Dit blijkt uit een recente uitspraak van rechtbank Arnhem. Janna de Vries was medisch-wetenschappelijk tekstschrijfster. Zij was als zelfstandige zonder personeel (ZZP’er) werkzaam voor meerdere opdrachtgevers. Voor haar werkzaamheden – die fiscaal als een onderneming werden aangemerkt – maakte zij gebruik van twee kamers in de door haar gehuurde woning. Voor het gebruik van die werkruimte bracht zij een evenredig gedeelte van haar huisvestingkosten (25% van de huur plus andere kosten, in totaal 2.443 euro) in aftrek op haar winst uit onderneming over 2005. De inspecteur schrapte die aftrekpost. De werkruimte in de huurwoning was geen zelfstandige werkruimte (geen kwalificerende werkruimte in de zin van de belastingwet) en daardoor werd niet voldaan aan de (per 1 januari 2005 ingevoerde) wettelijke vereisten voor een kostenaftrek. De Vries verzette zich tegen die correctie.

Huur als ondernemingsvermogen
Voor de rechtbank Arnhem voerde zij aan dat het onderscheid dat de wetgever had gemaakt tussen een zelfstandige en een onzelfstandige werkruimte (wél of géén kostenaftrek) in strijd was met het gelijkheidsbeginsel. De rechtbank ging daar niet in mee. De wetgever mocht dat onderscheid maken, en de inspecteur had terecht gesteld dat de werkruimte in de huurwoning niet als een zelfstandige werkruimte kon worden aangemerkt: de werkruimte was niet zelfstandig verhuurbaar, de werkruimte had geen eigen ingang, geen eigen sanitaire voorzieningen, enz. De inspecteur had de kostenaftrek terecht geweigerd. Maar toch pakte de procedure goed uit voor de ZZP’er. De rechtbank was het met belanghebbende eens dat zij het huurrecht van haar woning per 1 januari 2005 tot haar ondernemingsvermogen kon rekenen. Zij gebruikte 25% van de ruimte in haar woning voor zakelijke doeleinden, en dat rechtvaardigde de kwalificatie als ondernemingsvermogen. Daardoor kon zij alle kosten van de huurwoning (de huur plus alle andere kosten, in totaal 9.251 euro) in aftrek brengen op de winst, en moest zij voor haar woongenot een onttrekking in aanmerking nemen van (de bij wet forfaitair voorgeschreven) 1,4% van de WOZ-waarde van haar woning van 164.000 euro.
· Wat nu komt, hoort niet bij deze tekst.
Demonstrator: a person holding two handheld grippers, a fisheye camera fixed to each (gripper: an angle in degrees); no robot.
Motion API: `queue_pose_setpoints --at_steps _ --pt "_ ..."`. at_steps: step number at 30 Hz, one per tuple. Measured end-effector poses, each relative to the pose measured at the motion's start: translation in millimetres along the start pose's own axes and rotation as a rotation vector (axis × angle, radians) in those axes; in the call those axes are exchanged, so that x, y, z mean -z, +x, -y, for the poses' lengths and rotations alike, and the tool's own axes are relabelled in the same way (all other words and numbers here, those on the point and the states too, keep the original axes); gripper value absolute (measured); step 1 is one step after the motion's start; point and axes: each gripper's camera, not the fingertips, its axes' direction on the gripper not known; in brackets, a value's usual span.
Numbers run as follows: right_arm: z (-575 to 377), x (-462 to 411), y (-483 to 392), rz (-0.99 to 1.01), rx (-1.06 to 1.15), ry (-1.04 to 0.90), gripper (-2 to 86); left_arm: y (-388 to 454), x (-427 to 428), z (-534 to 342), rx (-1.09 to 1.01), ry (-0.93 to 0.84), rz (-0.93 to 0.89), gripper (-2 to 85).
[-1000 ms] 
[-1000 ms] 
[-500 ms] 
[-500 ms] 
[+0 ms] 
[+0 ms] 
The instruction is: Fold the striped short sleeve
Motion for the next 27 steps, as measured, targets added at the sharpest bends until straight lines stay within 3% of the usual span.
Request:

Dat leverde per saldo een aftrek op van 6.955 euro, beduidend meer dan de aftrekpost die in de aangifte was geclaimd.

Samenvattend:
Een ZZP’er die in een huurhuis woont en die een aanzienlijk gedeelte (plusminus 25%) van de huurwoning voor zijn onderneming gebruikt, doet er verstandig aan om het huurrecht van die woning tot zijn ondernemingsvermogen te rekenen. Dat levert hem een forse aftrekpost op voor de werkruimte. De kans dat het huurrecht in waarde gaat stijgen en in de toekomst, bij beëindiging van de huur of van de onderneming, belastbare winst uit onderneming gaat opleveren, is vrijwel altijd nul komma nul.